Stress and performance test #8

Open alexander-haller opened 11 months ago

In GitLab by @mhxion on Dec 1, 2023, 24:02

I did some digging into why the responses are slower all on a sudden.

The timeout issue can be solved with just increasing the timeout to 180s (previously it was 60s). In itself, this isn't a big issue. But the following might be related to it.
The responses are slower than before. Querying 2500 users from dev-002 takes 6-7 minutes where just a week ago it was taking 4-5 minutes. Querying 600+ users from production also takes 5-6 minutes where it should take at most 2 minutes. These timings remain the same even when I run bill-teams on the servers through SSH!

Monitoring server load

Since no. 2 wasn't a latency issue, I wanted look into the server load. This can also count as a minimal stress test.

When I run bill-teams targeting dev-002 on my own machine and monitor htop stat on dev-002 through SSH, I get the following results. Worth noting, the slow responses mainly come from when we make asynchronous requests to get every user data.

i. Making 100 concurrent connections (so that's 100 concurrent GET requests to the user endpoint) gives us the following the htop change. The number 188 for threads make sense (before starting bill-teams it was about 86 threads). That many concurrent connections give us 100% CPU usage. This is the default number of concurrent connections of elAPI which gave us really satisfying performance before on dev-002.

ii. Making 5 concurrent connections gives us the following htop.

That also causes almost 100% CPU usage spike. In fact, having 100 concurrent connections doesn't improve the overall timing by that much. I should have done this test long ago so I would have some more data to compare :/ I am not sure how bad this is.

In GitLab by @mhxion on Dec 1, 2023, 02:29

Querying 600+ users from production also takes 5-6 minutes where it should take at most 2 minutes.

Actually, thinking it over it makes sense. In asynchronous terms, if 10 concurrent tasks require 5 seconds in total, so each task took 0.5 second, that doesn't mean that 5 tasks would take 5 x 0.5 second or 2.5 seconds.

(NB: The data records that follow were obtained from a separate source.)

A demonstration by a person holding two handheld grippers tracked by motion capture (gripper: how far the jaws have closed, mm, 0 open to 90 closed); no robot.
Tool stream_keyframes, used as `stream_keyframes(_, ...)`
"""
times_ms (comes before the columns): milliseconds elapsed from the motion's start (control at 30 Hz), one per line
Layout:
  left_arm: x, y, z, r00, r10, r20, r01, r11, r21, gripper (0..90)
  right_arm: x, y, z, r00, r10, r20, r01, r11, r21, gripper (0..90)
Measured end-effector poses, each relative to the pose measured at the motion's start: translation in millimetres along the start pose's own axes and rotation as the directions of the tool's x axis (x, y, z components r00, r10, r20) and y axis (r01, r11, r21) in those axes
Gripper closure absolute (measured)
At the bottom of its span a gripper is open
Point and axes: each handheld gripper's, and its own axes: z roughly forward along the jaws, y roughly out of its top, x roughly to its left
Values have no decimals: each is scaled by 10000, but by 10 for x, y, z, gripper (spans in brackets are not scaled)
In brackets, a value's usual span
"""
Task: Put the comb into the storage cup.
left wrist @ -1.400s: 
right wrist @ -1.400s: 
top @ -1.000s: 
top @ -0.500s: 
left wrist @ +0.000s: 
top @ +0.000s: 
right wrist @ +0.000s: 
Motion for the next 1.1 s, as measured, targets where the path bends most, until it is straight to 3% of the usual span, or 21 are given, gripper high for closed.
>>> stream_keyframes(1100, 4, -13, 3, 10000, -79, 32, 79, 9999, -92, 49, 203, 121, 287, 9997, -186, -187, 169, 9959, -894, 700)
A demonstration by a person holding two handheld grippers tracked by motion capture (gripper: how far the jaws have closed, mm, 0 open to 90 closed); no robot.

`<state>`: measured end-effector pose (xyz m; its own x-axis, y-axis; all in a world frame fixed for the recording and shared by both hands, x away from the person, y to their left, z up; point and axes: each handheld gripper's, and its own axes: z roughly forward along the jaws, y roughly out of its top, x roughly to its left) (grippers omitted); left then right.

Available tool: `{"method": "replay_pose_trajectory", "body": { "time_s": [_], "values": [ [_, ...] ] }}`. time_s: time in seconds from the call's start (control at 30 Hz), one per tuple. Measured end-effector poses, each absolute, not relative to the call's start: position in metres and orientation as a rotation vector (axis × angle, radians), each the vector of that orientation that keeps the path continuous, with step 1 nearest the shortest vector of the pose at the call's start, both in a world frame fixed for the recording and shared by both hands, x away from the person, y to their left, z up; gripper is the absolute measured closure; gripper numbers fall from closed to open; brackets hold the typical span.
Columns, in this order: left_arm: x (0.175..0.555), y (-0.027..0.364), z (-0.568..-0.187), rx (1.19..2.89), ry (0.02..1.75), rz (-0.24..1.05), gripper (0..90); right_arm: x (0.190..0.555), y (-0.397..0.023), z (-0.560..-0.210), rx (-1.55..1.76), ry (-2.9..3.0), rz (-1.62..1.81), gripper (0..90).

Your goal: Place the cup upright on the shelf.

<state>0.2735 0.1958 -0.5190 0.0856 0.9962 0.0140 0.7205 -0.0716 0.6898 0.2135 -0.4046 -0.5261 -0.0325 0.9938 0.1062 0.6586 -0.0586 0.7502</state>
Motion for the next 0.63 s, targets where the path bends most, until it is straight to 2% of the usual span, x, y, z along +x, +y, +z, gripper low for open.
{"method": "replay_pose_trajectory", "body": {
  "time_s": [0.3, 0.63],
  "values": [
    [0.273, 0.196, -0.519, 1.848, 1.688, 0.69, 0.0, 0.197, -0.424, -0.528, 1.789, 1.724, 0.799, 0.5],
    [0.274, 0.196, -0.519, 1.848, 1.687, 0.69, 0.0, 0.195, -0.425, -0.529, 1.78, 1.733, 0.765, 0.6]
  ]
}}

In fact, 5 tasks could still take 5 seconds. For 10 tasks running concurrently, you had to wait for more tasks, so you could finish more tasks while you were waiting. For 5 tasks, you had less tasks to wait for, so you wait for longer for all tasks to finish.

This is common knowledge of course :D It just slipped my mind. This, however, means that getting more users will not mean getting a slower performance. elAPI should still maintain the 5-6 minutes waiting mark for 600-2500 users.

The 100% CPU usage is still an issue though.

In GitLab by @mhxion on Dec 1, 2023, 15:04

The 100% CPU usage is still an issue though.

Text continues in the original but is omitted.